In the late Middle Ages, there were significant Indian communities throughout Central Asia.[25][26] In Baku, Indian merchants from the Multan region of Punjab controlled much of the commercial economy (see also Multani Caravanserai). Much of the woodwork for ships on the Caspian was also done by Indian craftsmen.[23] Some commentators have theorized that Baku's Indian community may have been responsible for the construction or renovation of the Ateshgah.[26][27]

As European academics and explorers began arriving in Central Asia and the Indian subcontinent, they documented encounters with dozens of Hindus at the shrine as well as Sikh pilgrims en route in the regions between North India and Baku.[23][24][27][28][29]

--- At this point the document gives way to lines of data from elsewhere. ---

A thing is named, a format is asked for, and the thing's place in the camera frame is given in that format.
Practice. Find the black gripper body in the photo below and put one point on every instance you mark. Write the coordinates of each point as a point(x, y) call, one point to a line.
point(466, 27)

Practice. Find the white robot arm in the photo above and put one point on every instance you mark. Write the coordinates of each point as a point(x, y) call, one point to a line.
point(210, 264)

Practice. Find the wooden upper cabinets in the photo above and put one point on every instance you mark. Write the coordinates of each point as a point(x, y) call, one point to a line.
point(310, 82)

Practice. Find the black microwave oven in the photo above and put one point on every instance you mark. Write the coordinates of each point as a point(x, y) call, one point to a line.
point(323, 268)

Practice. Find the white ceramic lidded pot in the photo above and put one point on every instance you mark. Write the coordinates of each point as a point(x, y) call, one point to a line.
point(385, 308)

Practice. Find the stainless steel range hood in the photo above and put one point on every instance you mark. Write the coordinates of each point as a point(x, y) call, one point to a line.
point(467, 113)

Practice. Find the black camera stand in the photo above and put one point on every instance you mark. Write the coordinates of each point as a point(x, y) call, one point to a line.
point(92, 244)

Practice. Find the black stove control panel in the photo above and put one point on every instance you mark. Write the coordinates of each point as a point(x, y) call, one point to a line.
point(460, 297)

Samuel Gottlieb Gmelin's Reise durch Russland (1771) is cited in Karl Eduard von Eichwald's Reise in den Caucasus (Stuttgart, 1834) where the naturalist Gmelin is said to have observed Yogi austerities being performed by devotees. Geologist Eichwald restricts himself to a mention of the worship of Rama, Krishna, Hanuman and Agni.[30] In the 1784 account of George Forster of the Bengal Civil Service, the square structure was about 30 yards across, surrounded by a low wall and containing many apartments. Each of these had a small jet of sulphurous fire issuing from a funnel "constructed in the shape of a Hindu altar." The fire was used for worship, cooking and warmth, and would be regularly extinguished.[31]

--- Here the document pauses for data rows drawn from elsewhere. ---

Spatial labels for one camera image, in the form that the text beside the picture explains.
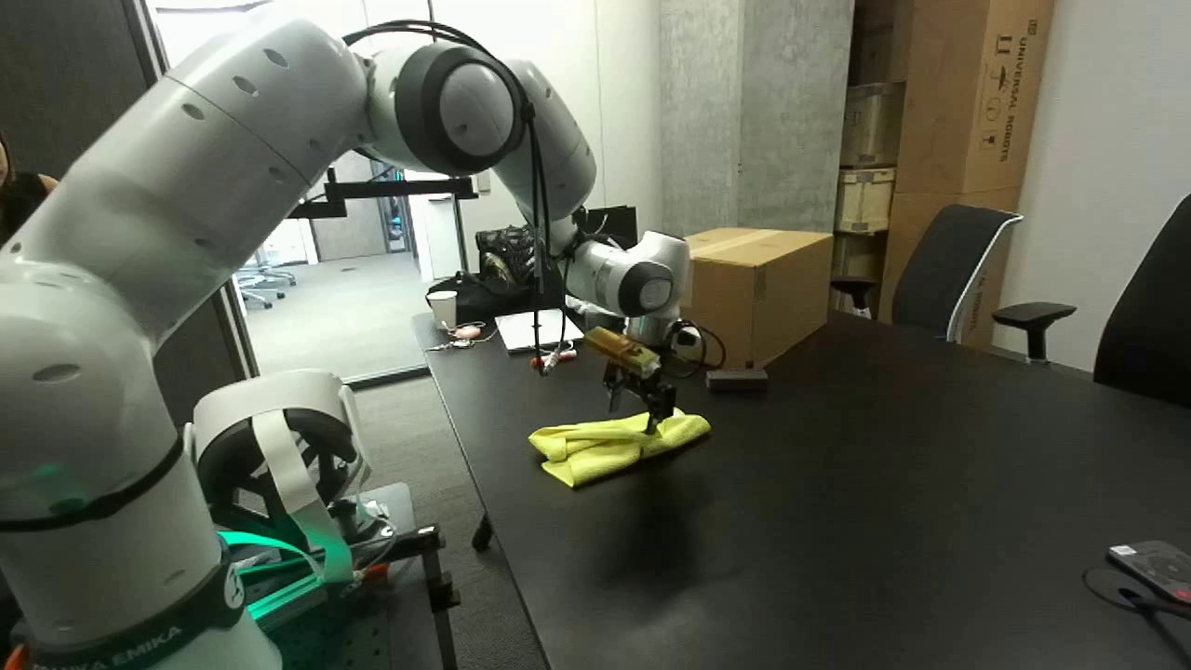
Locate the white paper cup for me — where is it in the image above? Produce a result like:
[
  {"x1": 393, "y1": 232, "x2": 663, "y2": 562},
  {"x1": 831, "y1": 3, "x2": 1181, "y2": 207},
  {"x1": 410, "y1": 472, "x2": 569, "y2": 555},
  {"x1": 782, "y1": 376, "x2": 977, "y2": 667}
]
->
[{"x1": 429, "y1": 289, "x2": 457, "y2": 336}]

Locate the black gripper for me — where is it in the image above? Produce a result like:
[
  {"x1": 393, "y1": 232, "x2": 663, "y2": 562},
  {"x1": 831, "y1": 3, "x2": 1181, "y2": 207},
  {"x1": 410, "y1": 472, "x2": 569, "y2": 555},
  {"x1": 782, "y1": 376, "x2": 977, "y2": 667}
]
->
[{"x1": 584, "y1": 329, "x2": 676, "y2": 437}]

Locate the black office chair right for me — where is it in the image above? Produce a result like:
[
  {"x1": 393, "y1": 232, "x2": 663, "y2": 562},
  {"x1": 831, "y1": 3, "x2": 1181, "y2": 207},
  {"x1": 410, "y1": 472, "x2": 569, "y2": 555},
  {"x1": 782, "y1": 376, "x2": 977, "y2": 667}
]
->
[{"x1": 1091, "y1": 196, "x2": 1191, "y2": 406}]

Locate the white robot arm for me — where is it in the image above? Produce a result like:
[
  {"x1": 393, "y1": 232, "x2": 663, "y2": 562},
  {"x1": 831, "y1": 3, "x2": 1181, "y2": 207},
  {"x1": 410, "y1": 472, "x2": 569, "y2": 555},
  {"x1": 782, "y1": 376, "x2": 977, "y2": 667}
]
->
[{"x1": 0, "y1": 6, "x2": 682, "y2": 670}]

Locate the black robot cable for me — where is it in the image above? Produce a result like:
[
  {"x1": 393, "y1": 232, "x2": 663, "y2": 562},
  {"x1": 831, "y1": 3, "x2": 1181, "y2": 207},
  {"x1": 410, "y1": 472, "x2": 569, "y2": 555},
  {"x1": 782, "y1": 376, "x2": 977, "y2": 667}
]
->
[{"x1": 339, "y1": 14, "x2": 736, "y2": 376}]

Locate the yellow towel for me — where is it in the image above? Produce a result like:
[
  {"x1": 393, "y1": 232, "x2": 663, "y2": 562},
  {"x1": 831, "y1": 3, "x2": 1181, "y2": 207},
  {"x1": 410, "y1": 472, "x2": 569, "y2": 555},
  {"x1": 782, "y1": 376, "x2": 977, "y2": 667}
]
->
[{"x1": 529, "y1": 411, "x2": 712, "y2": 489}]

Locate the black equipment bag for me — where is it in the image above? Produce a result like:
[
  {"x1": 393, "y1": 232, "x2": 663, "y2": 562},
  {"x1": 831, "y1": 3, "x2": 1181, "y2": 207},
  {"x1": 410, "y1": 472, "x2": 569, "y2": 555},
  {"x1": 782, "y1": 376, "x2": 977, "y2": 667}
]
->
[{"x1": 476, "y1": 205, "x2": 640, "y2": 310}]

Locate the tall cardboard box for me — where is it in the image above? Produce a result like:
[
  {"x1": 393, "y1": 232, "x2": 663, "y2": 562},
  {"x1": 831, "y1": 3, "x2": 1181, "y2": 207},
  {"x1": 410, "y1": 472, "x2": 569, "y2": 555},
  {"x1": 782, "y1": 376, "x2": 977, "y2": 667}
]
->
[{"x1": 836, "y1": 0, "x2": 1055, "y2": 319}]

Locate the black office chair white frame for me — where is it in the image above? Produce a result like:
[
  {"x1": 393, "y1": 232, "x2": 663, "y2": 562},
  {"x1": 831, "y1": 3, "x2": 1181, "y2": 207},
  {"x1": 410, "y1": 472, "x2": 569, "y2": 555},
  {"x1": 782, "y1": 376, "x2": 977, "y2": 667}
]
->
[{"x1": 889, "y1": 205, "x2": 1016, "y2": 343}]

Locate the robot base mount stand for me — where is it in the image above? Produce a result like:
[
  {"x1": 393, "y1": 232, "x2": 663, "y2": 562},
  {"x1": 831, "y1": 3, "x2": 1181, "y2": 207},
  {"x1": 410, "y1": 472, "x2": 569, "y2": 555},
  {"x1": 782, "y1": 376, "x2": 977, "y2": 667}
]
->
[{"x1": 184, "y1": 372, "x2": 457, "y2": 670}]

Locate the smartphone on table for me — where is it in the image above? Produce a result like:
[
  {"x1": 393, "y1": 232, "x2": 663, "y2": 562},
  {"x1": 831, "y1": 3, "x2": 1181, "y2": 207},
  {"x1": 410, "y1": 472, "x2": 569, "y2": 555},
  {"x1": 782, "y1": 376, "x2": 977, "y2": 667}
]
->
[{"x1": 1104, "y1": 541, "x2": 1191, "y2": 608}]

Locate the brown cardboard box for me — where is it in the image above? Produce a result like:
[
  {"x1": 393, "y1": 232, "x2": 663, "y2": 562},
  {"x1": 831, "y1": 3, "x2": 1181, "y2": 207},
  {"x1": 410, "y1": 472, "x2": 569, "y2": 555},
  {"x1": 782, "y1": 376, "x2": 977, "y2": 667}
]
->
[{"x1": 686, "y1": 227, "x2": 832, "y2": 370}]

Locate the white tablet device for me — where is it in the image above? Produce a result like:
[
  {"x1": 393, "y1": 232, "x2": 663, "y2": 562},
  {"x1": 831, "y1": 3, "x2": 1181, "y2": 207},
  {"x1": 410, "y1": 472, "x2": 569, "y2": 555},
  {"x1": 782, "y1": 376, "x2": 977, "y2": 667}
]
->
[{"x1": 493, "y1": 310, "x2": 584, "y2": 354}]

"The Ateshgyakh Temple looks not unlike a regular town caravansary - a kind of inn with a large central court, where caravans stopped for the night. As distinct from caravansaries, however, the temple has the altar in its center with tiny cells for the temple's attendants - Indian ascetics who devoted themselves to the cult of fire - and for pilgrims lining the walls."[32]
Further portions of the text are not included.